=== Task data ===

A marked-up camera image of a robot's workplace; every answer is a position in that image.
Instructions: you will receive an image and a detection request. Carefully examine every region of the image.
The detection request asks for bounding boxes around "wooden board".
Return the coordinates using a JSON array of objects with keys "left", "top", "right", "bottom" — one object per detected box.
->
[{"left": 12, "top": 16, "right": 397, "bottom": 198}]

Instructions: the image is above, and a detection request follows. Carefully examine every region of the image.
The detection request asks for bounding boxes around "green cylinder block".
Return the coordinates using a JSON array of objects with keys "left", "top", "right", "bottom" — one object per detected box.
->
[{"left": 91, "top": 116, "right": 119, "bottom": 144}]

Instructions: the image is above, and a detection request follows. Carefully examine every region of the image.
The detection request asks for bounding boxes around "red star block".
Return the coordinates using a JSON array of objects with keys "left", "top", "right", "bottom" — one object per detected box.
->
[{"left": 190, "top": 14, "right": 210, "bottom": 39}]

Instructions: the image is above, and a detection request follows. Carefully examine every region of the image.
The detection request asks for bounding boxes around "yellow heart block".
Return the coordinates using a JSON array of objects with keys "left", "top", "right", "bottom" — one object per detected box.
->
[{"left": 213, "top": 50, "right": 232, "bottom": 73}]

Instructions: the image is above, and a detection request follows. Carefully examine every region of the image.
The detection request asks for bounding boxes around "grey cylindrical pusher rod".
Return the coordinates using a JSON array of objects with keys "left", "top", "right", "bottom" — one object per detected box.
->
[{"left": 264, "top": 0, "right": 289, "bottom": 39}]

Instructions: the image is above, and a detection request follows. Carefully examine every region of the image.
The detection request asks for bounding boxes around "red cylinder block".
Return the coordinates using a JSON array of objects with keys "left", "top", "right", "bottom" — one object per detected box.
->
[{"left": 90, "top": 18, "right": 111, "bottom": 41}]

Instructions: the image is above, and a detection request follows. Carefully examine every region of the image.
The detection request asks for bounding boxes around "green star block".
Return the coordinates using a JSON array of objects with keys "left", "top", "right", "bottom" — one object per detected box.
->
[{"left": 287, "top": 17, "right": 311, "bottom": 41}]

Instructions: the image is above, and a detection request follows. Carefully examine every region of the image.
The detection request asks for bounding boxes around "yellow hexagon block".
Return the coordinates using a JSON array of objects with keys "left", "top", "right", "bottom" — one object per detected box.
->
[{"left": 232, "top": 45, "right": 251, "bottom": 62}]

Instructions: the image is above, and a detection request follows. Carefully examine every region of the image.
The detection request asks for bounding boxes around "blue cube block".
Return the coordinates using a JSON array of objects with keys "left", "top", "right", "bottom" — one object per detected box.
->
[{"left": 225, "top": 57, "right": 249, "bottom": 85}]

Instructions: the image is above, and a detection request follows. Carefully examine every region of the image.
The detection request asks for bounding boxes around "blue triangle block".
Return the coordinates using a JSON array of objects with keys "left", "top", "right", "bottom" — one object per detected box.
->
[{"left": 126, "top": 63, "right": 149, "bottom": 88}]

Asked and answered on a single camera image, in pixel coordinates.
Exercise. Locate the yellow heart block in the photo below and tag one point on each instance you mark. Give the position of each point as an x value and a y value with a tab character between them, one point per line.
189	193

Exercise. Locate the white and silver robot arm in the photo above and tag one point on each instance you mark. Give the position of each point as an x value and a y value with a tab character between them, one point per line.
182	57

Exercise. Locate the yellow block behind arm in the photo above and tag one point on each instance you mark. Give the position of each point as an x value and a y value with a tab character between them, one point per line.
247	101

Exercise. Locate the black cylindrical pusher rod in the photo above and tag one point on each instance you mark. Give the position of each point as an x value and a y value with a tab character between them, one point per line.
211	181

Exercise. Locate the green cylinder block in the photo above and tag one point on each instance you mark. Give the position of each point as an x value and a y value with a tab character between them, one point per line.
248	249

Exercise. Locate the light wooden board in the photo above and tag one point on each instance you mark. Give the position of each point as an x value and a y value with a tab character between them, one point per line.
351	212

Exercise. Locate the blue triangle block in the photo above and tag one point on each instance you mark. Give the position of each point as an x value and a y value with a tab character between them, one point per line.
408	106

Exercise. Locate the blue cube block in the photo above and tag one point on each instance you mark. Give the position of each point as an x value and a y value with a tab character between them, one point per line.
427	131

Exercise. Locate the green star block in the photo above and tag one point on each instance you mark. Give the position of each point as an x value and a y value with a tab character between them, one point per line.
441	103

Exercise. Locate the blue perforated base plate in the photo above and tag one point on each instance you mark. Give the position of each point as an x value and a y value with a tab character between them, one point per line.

===

Problem:
Every line above with the string "boxes" in it should be copied into the answer.

Solution for this exercise:
The detection request asks for bounding boxes around "wooden board".
The detection request asks for bounding boxes around "green cylinder block".
The detection request asks for bounding boxes around "red star block".
The detection request asks for bounding boxes around "yellow heart block".
The detection request asks for bounding boxes around "grey cylindrical pusher rod".
The detection request asks for bounding boxes around "red cylinder block".
The detection request asks for bounding boxes around "green star block".
The detection request asks for bounding boxes around "yellow hexagon block".
The detection request asks for bounding boxes around "blue cube block".
The detection request asks for bounding boxes around "blue triangle block".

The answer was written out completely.